» **Task requirements**:
Exactly as they stand, give the records below again, with no images.

═════ Supplied data ═════

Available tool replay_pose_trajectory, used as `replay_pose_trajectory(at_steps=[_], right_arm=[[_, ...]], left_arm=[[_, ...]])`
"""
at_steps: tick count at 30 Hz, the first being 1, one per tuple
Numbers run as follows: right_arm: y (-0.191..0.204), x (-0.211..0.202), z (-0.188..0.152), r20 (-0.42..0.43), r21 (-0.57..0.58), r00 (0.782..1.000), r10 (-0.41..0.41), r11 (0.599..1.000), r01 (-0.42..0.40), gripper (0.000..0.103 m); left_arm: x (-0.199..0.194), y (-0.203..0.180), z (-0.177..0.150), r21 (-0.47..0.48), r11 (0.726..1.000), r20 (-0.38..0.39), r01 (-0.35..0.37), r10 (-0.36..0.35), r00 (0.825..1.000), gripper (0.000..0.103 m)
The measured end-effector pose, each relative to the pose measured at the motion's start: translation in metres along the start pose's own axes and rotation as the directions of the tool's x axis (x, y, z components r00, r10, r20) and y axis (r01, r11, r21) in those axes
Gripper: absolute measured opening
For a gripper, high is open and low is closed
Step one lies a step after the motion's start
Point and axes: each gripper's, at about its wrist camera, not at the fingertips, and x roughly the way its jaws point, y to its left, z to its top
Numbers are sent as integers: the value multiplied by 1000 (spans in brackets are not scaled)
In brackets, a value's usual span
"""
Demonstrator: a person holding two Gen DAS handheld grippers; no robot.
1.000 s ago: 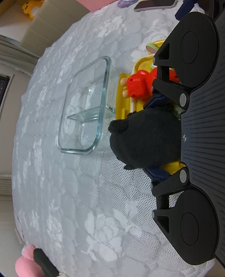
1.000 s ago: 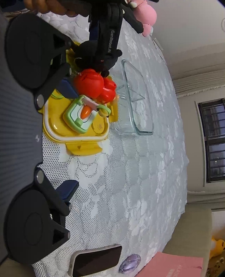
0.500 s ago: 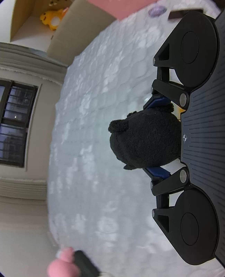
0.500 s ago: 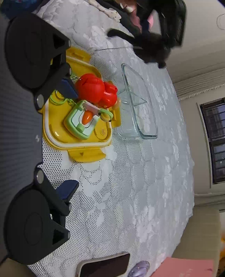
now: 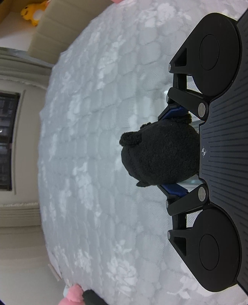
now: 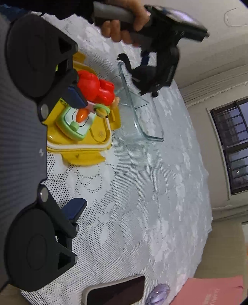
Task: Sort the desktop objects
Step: 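Carry the black plush cat into the glass container and open the left tool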
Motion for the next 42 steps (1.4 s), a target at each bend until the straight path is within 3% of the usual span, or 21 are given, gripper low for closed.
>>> replay_pose_trajectory(at_steps=[3,6,9,14,19,27,30,35,42], right_arm=[[0,4,-1,-18,10,1000,11,1000,-10,101],[1,6,-2,-24,18,999,23,1000,-22,101],[0,6,-3,-28,32,999,36,999,-35,101],[3,3,-5,-24,23,999,39,999,-38,101],[5,1,-5,-17,10,999,34,999,-34,101],[6,8,-6,-50,23,998,29,999,-28,101],[8,8,-5,-60,18,998,16,1000,-15,101],[16,3,-2,-53,-3,999,-4,1000,4,101],[41,-3,8,-19,-94,1000,-23,995,22,101]], left_arm=[[-30,3,19,8,1000,119,-7,6,993,73],[-56,1,30,35,999,223,-31,23,975,74],[-53,-3,22,59,998,207,-26,14,978,74],[-16,-6,-7,72,997,66,-27,23,998,74],[-4,-1,-27,63,998,-7,-32,32,999,77],[-12,-4,-32,95,994,15,-58,57,998,92],[-22,1,-30,79,995,38,-56,53,998,93],[-47,17,-36,19,1000,46,-8,8,999,94],[-83,48,-82,-92,993,-30,79,-82,996,97]])
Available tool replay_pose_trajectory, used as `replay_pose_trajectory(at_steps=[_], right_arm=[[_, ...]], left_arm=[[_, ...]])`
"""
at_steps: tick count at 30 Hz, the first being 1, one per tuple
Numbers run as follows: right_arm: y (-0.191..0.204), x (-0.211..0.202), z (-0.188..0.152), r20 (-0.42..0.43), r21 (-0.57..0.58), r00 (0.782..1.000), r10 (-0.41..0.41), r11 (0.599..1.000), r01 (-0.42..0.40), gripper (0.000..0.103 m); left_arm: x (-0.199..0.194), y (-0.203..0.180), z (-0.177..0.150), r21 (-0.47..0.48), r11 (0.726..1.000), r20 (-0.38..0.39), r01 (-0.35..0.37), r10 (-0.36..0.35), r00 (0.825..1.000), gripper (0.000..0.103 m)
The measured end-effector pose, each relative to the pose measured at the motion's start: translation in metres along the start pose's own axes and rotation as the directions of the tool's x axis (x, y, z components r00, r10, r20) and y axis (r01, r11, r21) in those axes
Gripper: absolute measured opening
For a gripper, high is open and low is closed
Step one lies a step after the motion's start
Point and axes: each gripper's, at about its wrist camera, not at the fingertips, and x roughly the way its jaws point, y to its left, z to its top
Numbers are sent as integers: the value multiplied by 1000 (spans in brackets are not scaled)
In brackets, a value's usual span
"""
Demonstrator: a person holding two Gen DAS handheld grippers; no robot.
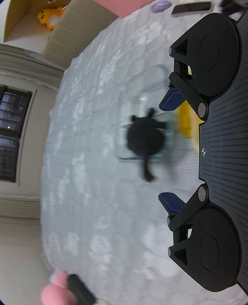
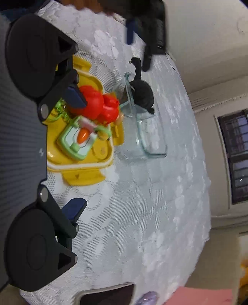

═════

» **Reply**:
Available tool replay_pose_trajectory, used as `replay_pose_trajectory(at_steps=[_], right_arm=[[_, ...]], left_arm=[[_, ...]])`
"""
at_steps: tick count at 30 Hz, the first being 1, one per tuple
Numbers run as follows: right_arm: y (-0.191..0.204), x (-0.211..0.202), z (-0.188..0.152), r20 (-0.42..0.43), r21 (-0.57..0.58), r00 (0.782..1.000), r10 (-0.41..0.41), r11 (0.599..1.000), r01 (-0.42..0.40), gripper (0.000..0.103 m); left_arm: x (-0.199..0.194), y (-0.203..0.180), z (-0.177..0.150), r21 (-0.47..0.48), r11 (0.726..1.000), r20 (-0.38..0.39), r01 (-0.35..0.37), r10 (-0.36..0.35), r00 (0.825..1.000), gripper (0.000..0.103 m)
The measured end-effector pose, each relative to the pose measured at the motion's start: translation in metres along the start pose's own axes and rotation as the directions of the tool's x axis (x, y, z components r00, r10, r20) and y axis (r01, r11, r21) in those axes
Gripper: absolute measured opening
For a gripper, high is open and low is closed
Step one lies a step after the motion's start
Point and axes: each gripper's, at about its wrist camera, not at the fingertips, and x roughly the way its jaws point, y to its left, z to its top
Numbers are sent as integers: the value multiplied by 1000 (spans in brackets are not scaled)
In brackets, a value's usual span
"""
Demonstrator: a person holding two Gen DAS handheld grippers; no robot.
1.000 s ago: 
1.000 s ago: 
0.500 s ago: 
0.500 s ago: 
now: 
now: 
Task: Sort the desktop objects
Step: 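Carry the black plush cat into the glass container and open the left tool
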Motion for the next 42 steps (1.4 s), a target at each bend until the straight path is within 3% of the usual span, or 21 are given, gripper low for closed.
>>> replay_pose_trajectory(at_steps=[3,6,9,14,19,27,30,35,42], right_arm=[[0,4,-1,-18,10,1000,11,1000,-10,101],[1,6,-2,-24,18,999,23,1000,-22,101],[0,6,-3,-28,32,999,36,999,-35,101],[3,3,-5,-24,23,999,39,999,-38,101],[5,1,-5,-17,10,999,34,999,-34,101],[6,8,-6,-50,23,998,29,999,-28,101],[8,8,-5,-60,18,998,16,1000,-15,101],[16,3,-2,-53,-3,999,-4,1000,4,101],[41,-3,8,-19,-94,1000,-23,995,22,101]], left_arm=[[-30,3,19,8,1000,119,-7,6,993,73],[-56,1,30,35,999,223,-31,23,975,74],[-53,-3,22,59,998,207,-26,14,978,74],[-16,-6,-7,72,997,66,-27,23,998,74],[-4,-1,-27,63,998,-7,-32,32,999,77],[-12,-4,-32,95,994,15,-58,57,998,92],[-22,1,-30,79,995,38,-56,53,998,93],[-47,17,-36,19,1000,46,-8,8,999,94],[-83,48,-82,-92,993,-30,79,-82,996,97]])
Available tool replay_pose_trajectory, used as `replay_pose_trajectory(at_steps=[_], right_arm=[[_, ...]], left_arm=[[_, ...]])`
"""
at_steps: tick count at 30 Hz, the first being 1, one per tuple
Numbers run as follows: right_arm: y (-0.191..0.204), x (-0.211..0.202), z (-0.188..0.152), r20 (-0.42..0.43), r21 (-0.57..0.58), r00 (0.782..1.000), r10 (-0.41..0.41), r11 (0.599..1.000), r01 (-0.42..0.40), gripper (0.000..0.103 m); left_arm: x (-0.199..0.194), y (-0.203..0.180), z (-0.177..0.150), r21 (-0.47..0.48), r11 (0.726..1.000), r20 (-0.38..0.39), r01 (-0.35..0.37), r10 (-0.36..0.35), r00 (0.825..1.000), gripper (0.000..0.103 m)
The measured end-effector pose, each relative to the pose measured at the motion's start: translation in metres along the start pose's own axes and rotation as the directions of the tool's x axis (x, y, z components r00, r10, r20) and y axis (r01, r11, r21) in those axes
Gripper: absolute measured opening
For a gripper, high is open and low is closed
Step one lies a step after the motion's start
Point and axes: each gripper's, at about its wrist camera, not at the fingertips, and x roughly the way its jaws point, y to its left, z to its top
Numbers are sent as integers: the value multiplied by 1000 (spans in brackets are not scaled)
In brackets, a value's usual span
"""
Demonstrator: a person holding two Gen DAS handheld grippers; no robot.

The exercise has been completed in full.